> **PROBLEM TO SOLVE**: Shown below are entries with pictures; the line with "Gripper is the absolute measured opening" through the line with "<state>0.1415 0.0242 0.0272" is the span to retype exactly, and the pictures stay out.

> **PROVIDED DATA**:

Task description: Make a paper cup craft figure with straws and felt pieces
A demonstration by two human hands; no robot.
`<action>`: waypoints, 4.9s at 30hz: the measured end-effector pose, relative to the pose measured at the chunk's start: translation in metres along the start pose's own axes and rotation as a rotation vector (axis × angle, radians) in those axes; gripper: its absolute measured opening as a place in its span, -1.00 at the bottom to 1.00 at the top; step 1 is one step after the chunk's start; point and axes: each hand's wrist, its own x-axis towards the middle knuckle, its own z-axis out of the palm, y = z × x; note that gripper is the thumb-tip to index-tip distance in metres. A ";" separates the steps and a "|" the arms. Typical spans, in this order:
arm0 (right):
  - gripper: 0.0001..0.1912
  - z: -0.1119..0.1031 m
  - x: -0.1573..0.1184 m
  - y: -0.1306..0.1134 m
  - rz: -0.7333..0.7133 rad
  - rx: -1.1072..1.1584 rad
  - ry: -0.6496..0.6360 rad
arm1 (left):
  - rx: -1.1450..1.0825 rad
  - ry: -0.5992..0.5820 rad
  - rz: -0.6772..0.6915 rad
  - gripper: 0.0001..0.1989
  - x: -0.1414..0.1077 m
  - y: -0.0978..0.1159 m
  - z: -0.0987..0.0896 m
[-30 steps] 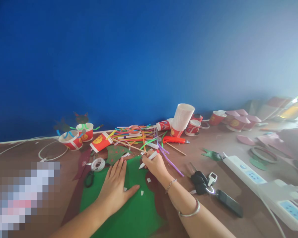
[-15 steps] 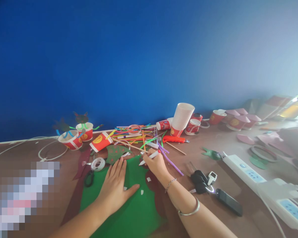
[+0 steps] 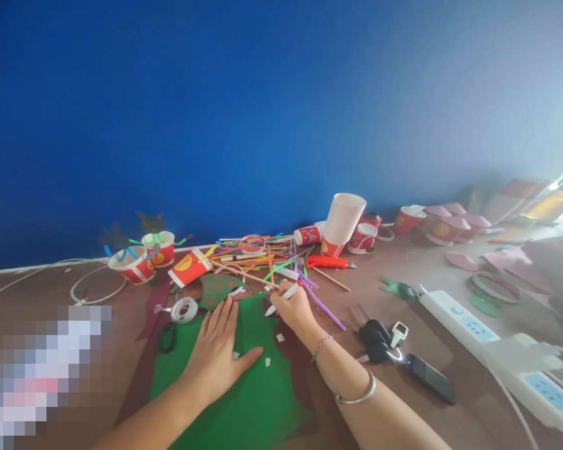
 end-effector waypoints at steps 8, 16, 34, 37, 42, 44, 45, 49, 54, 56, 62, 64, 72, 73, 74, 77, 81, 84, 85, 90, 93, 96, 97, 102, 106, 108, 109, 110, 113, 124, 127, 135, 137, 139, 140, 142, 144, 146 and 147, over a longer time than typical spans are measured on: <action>-0.78 0.000 -0.001 -0.005 -0.004 -0.034 0.016 | -0.016 0.024 0.005 -0.08 -0.001 -0.001 0.003; -0.77 -0.002 -0.001 -0.006 0.020 -0.045 -0.012 | -0.011 0.011 0.007 -0.09 -0.001 -0.001 0.002; -0.74 -0.002 -0.003 -0.007 0.024 -0.077 -0.050 | -0.022 0.012 -0.003 -0.08 -0.001 -0.001 0.002; -0.75 -0.002 -0.003 -0.008 0.027 -0.074 -0.054 | -0.024 0.015 -0.003 -0.09 -0.001 -0.001 0.001; -0.74 -0.002 -0.004 -0.008 0.027 -0.062 -0.054 | -0.014 0.003 -0.006 -0.08 0.000 0.000 0.000; -0.74 -0.001 -0.004 -0.008 0.031 -0.050 -0.059 | -0.012 -0.002 -0.008 -0.07 0.000 0.000 0.000; -0.74 -0.001 -0.004 -0.008 0.035 -0.045 -0.061 | -0.011 -0.003 -0.010 -0.08 0.000 0.000 0.000; -0.75 0.000 -0.005 -0.007 0.037 -0.034 -0.063 | -0.012 0.014 -0.001 -0.08 -0.001 -0.001 0.002; -0.76 -0.001 -0.004 -0.008 0.015 -0.045 -0.055 | -0.002 0.034 0.009 -0.08 -0.001 -0.002 0.005; -0.76 -0.001 -0.005 -0.009 0.011 -0.040 -0.054 | -0.002 0.046 0.011 -0.07 -0.001 -0.002 0.006; -0.78 0.000 -0.005 -0.011 0.032 -0.032 -0.050 | 0.005 0.054 0.013 -0.09 -0.001 -0.002 0.005; -0.78 0.000 -0.005 -0.011 0.028 -0.028 -0.041 | 0.006 0.047 0.012 -0.08 -0.001 -0.002 0.004; -0.76 0.000 -0.005 -0.009 0.025 0.000 -0.028 | 0.001 0.061 0.010 -0.09 -0.001 -0.001 0.004; -0.76 0.000 -0.005 -0.010 0.025 0.000 -0.028 | 0.001 0.061 0.010 -0.09 -0.002 -0.001 0.004; -0.76 0.000 -0.005 -0.011 0.028 -0.002 -0.025 | 0.000 0.061 0.010 -0.09 -0.002 -0.001 0.004; -0.77 0.000 -0.005 -0.013 0.034 -0.019 -0.015 | -0.006 0.059 0.012 -0.08 -0.002 -0.002 0.005; -0.77 0.000 -0.004 -0.013 0.027 -0.048 -0.011 | -0.006 0.064 0.013 -0.08 -0.001 -0.002 0.005; -0.77 -0.001 -0.003 -0.009 0.009 -0.063 -0.010 | 0.001 0.059 0.013 -0.09 -0.001 -0.001 0.003; -0.77 -0.001 -0.003 -0.008 0.005 -0.066 -0.010 | 0.002 0.053 0.013 -0.09 -0.001 -0.001 0.003; -0.76 -0.001 -0.004 -0.006 0.029 -0.058 -0.030 | -0.006 0.035 -0.001 -0.09 -0.001 -0.001 0.003; -0.75 -0.001 -0.005 -0.009 0.062 -0.014 -0.061 | -0.008 0.038 0.001 -0.09 -0.001 -0.001 0.004; -0.75 -0.001 -0.005 -0.014 0.067 0.109 -0.026 | -0.008 0.026 0.011 -0.09 -0.002 -0.001 0.004; -0.75 -0.001 -0.005 -0.015 0.056 0.147 0.012 | -0.008 0.019 0.019 -0.08 -0.002 0.000 0.004; -0.72 0.000 -0.004 -0.013 0.003 0.103 0.053 | -0.011 0.008 0.053 -0.08 -0.004 0.002 0.002; -0.74 0.000 -0.003 -0.007 0.024 0.015 0.010 | -0.001 -0.013 0.044 -0.08 -0.003 0.003 -0.002; -0.74 0.001 -0.003 -0.006 0.020 0.006 0.009 | 0.000 -0.021 0.040 -0.07 -0.002 0.004 -0.003; -0.74 0.001 -0.002 -0.006 0.018 0.002 0.007 | -0.001 -0.023 0.040 -0.07 -0.002 0.004 -0.003; -0.74 0.001 -0.002 -0.005 0.018 -0.001 0.005 | -0.003 -0.024 0.040 -0.07 -0.002 0.004 -0.003; -0.74 0.001 -0.002 -0.006 0.020 -0.002 -0.001 | -0.005 -0.017 0.042 -0.07 -0.002 0.004 -0.002; -0.73 0.001 -0.003 -0.008 0.017 0.018 -0.028 | -0.006 0.019 0.049 -0.08 -0.004 0.003 0.002; -0.74 0.001 -0.003 -0.007 0.027 0.012 -0.020 | -0.010 0.025 0.049 -0.08 -0.004 0.002 0.004; -0.74 0.001 -0.002 -0.005 0.013 0.004 -0.024 | -0.009 0.007 0.051 -0.07 -0.003 0.002 0.001; -0.73 0.001 -0.002 -0.005 0.014 -0.002 -0.025 | -0.008 0.007 0.049 -0.08 -0.003 0.003 0.000; -0.71 0.001 -0.002 -0.006 0.022 -0.010 -0.025 | -0.011 0.016 0.048 -0.08 -0.003 0.003 0.001; -0.71 0.001 -0.003 -0.007 0.026 -0.014 -0.022 | -0.013 0.023 0.048 -0.08 -0.003 0.003 0.001; -0.69 0.002 -0.003 -0.008 0.028 -0.023 -0.015 | -0.015 0.033 0.049 -0.08 -0.003 0.003 0.002; -0.68 0.002 -0.003 -0.008 0.023 -0.035 -0.012 | -0.015 0.040 0.052 -0.08 -0.004 0.003 0.004; -0.67 0.002 -0.003 -0.008 0.021 -0.044 -0.014 | -0.014 0.041 0.054 -0.08 -0.004 0.002 0.004; -0.67 0.002 -0.002 -0.008 0.021 -0.047 -0.016 | -0.014 0.040 0.054 -0.08 -0.004 0.002 0.005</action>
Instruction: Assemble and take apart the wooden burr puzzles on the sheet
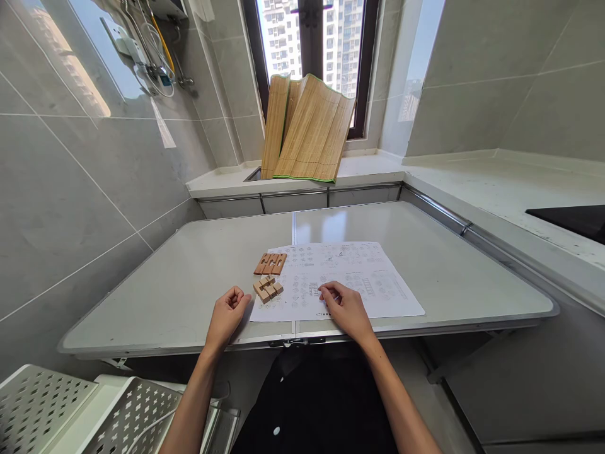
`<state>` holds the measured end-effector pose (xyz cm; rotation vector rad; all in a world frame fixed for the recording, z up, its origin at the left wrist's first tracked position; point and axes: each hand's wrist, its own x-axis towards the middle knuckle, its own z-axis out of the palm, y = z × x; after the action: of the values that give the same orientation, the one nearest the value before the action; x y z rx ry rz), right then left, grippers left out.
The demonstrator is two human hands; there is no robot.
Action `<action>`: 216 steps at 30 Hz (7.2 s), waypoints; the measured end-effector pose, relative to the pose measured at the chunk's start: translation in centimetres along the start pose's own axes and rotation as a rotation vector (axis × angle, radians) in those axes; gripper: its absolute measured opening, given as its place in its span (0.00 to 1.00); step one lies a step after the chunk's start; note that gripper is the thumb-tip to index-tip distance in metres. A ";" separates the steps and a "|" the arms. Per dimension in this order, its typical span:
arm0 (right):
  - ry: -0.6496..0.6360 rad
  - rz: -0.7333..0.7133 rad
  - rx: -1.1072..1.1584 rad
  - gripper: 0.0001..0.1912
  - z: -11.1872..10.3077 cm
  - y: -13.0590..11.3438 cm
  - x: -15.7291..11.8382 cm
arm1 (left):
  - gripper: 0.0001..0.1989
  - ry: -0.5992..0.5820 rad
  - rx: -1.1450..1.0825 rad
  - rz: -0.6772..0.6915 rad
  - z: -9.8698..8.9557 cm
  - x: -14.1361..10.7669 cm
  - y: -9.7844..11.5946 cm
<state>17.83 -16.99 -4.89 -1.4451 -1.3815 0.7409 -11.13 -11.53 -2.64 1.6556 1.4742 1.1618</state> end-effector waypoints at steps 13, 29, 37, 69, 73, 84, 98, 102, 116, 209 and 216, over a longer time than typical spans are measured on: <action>0.000 0.000 -0.005 0.19 -0.1 -0.2 -0.1 | 0.15 0.002 0.011 -0.003 0.0 0.1 0.1; -0.001 -0.027 0.003 0.19 -0.1 -0.5 0.1 | 0.12 0.113 0.457 0.167 2.3 4.0 2.1; -0.004 -0.046 -0.002 0.20 -0.1 -0.4 0.3 | 0.29 -0.043 0.821 0.059 5.1 7.8 3.5; 0.047 -0.094 0.020 0.18 -0.1 -0.8 0.6 | 0.24 -0.375 0.744 0.373 8.9 3.3 7.2; 0.135 -0.100 0.035 0.18 -0.1 -0.4 0.6 | 0.24 -0.401 0.728 0.415 9.5 1.7 7.4; 0.284 -0.169 -0.256 0.21 -0.6 2.7 0.2 | 0.16 -0.380 0.641 0.425 10.4 0.1 6.6; 0.109 -0.228 -0.385 0.33 -1.1 2.8 -0.3 | 0.11 -0.359 0.762 0.386 11.6 0.8 6.7; 0.174 -0.166 -0.271 0.33 -1.4 2.2 -0.8 | 0.10 -0.303 0.523 0.322 10.4 0.2 7.1; 0.027 -0.219 0.542 0.32 -0.9 0.8 0.0 | 0.24 -0.493 -0.511 -0.166 8.3 -2.3 5.8; -0.275 -0.306 0.316 0.47 -2.4 0.5 -1.6 | 0.26 -0.493 -0.559 -0.185 8.7 -2.6 3.7; -0.208 -0.319 0.337 0.46 -1.9 0.0 -1.8 | 0.26 -0.496 -0.570 -0.195 8.6 -2.6 3.7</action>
<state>19.27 -19.19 -4.52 -0.8802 -1.5147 0.8813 -1.69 -13.93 -3.44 1.2461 0.8624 0.8687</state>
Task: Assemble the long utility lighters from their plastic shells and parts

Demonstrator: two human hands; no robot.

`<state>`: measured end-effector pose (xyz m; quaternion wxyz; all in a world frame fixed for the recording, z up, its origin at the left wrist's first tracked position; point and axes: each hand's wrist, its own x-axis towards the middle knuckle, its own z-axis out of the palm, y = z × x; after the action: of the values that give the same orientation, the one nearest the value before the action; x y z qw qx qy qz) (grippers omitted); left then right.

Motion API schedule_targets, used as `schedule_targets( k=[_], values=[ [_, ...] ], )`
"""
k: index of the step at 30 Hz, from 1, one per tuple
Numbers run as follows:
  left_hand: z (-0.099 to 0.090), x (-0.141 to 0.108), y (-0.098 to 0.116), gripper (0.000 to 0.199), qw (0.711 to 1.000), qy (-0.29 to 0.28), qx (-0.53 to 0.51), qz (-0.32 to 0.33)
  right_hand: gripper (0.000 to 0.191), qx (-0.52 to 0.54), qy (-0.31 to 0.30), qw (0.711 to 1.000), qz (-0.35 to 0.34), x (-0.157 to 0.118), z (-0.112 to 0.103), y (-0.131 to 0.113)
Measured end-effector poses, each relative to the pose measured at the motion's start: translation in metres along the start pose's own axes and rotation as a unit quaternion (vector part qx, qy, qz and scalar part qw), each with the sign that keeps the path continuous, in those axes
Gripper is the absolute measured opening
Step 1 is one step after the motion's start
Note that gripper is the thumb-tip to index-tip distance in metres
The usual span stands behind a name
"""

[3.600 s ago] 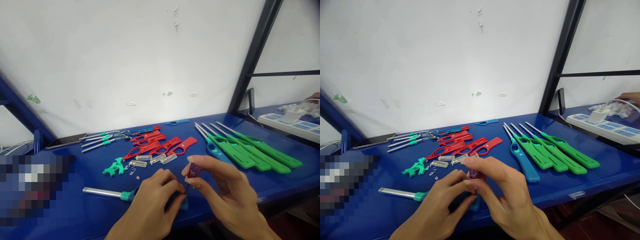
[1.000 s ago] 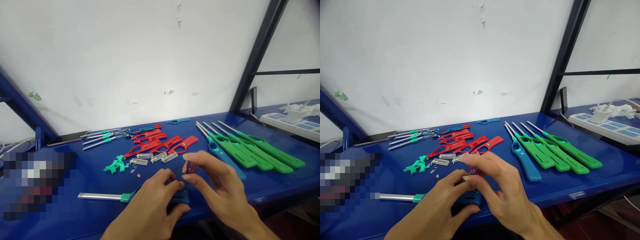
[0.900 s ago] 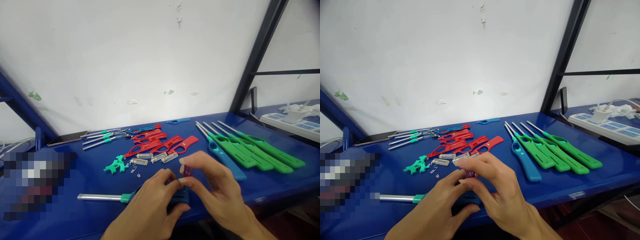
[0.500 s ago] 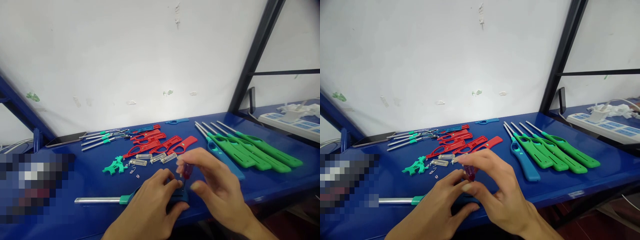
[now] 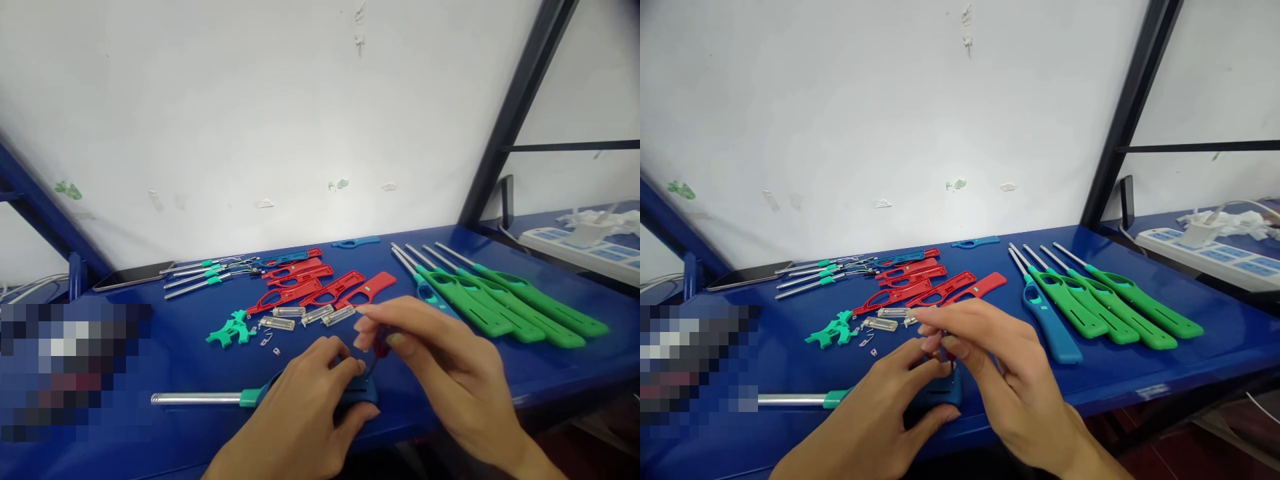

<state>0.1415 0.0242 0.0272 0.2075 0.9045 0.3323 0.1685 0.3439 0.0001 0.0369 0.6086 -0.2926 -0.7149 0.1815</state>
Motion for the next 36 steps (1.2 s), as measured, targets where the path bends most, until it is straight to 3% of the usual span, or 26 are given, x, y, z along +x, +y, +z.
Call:
schedule_targets(
  k=[4, 9, 14, 19, 24, 29, 33, 36],
  values=[
    [0.001, -0.001, -0.001, 0.034, 1.0, 0.003, -0.008, 0.007, 0.043, -0.042, 0.021, 0.998, -0.04, 0.003, 0.003, -0.003],
    [0.001, 0.0, -0.001, 0.035, 1.0, 0.002, -0.005, -0.002, 0.044, -0.005, -0.04, 0.999, -0.004, 0.008, 0.004, -0.003],
    [0.002, -0.002, -0.001, 0.036, 1.0, 0.013, -0.007, 0.006, 0.039, -0.021, 0.031, 0.999, -0.026, 0.009, 0.005, 0.0],
    [0.001, -0.002, -0.001, 0.029, 1.0, 0.004, -0.006, 0.001, 0.04, -0.02, -0.02, 1.0, 0.013, 0.009, 0.001, -0.002],
    [0.002, -0.001, -0.002, 0.033, 1.0, 0.01, -0.008, -0.001, 0.036, -0.066, 0.027, 0.997, -0.039, 0.01, 0.0, -0.005],
    [0.003, -0.002, -0.002, 0.03, 1.0, 0.013, -0.001, 0.003, 0.04, -0.042, -0.026, 0.999, -0.02, 0.01, -0.003, -0.007],
    [0.003, -0.003, -0.002, 0.033, 1.0, 0.012, -0.001, 0.004, 0.035, -0.082, 0.035, 0.994, -0.062, 0.009, -0.004, -0.004],
    [0.003, -0.003, -0.002, 0.031, 1.0, 0.012, -0.001, 0.004, 0.038, -0.083, -0.008, 0.995, -0.063, 0.006, -0.006, -0.002]
  ],
)
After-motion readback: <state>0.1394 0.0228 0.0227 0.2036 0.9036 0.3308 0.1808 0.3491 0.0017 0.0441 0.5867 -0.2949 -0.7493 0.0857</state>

> **REPLY**:
Gripper is the absolute measured opening
Step 1 is one step after the motion's start
Note that gripper is the thumb-tip to index-tip distance in metres
The usual span stands behind a name
"""

[3.600 s ago] 
[1.000 s ago] 
[0.900 s ago] 
[0.500 s ago] 
[now] 

<state>0.1415 0.0242 0.0272 0.2075 0.9045 0.3323 0.1685 0.3439 0.0001 0.0369 0.6086 -0.2926 -0.7149 0.1815</state>

No more output remains.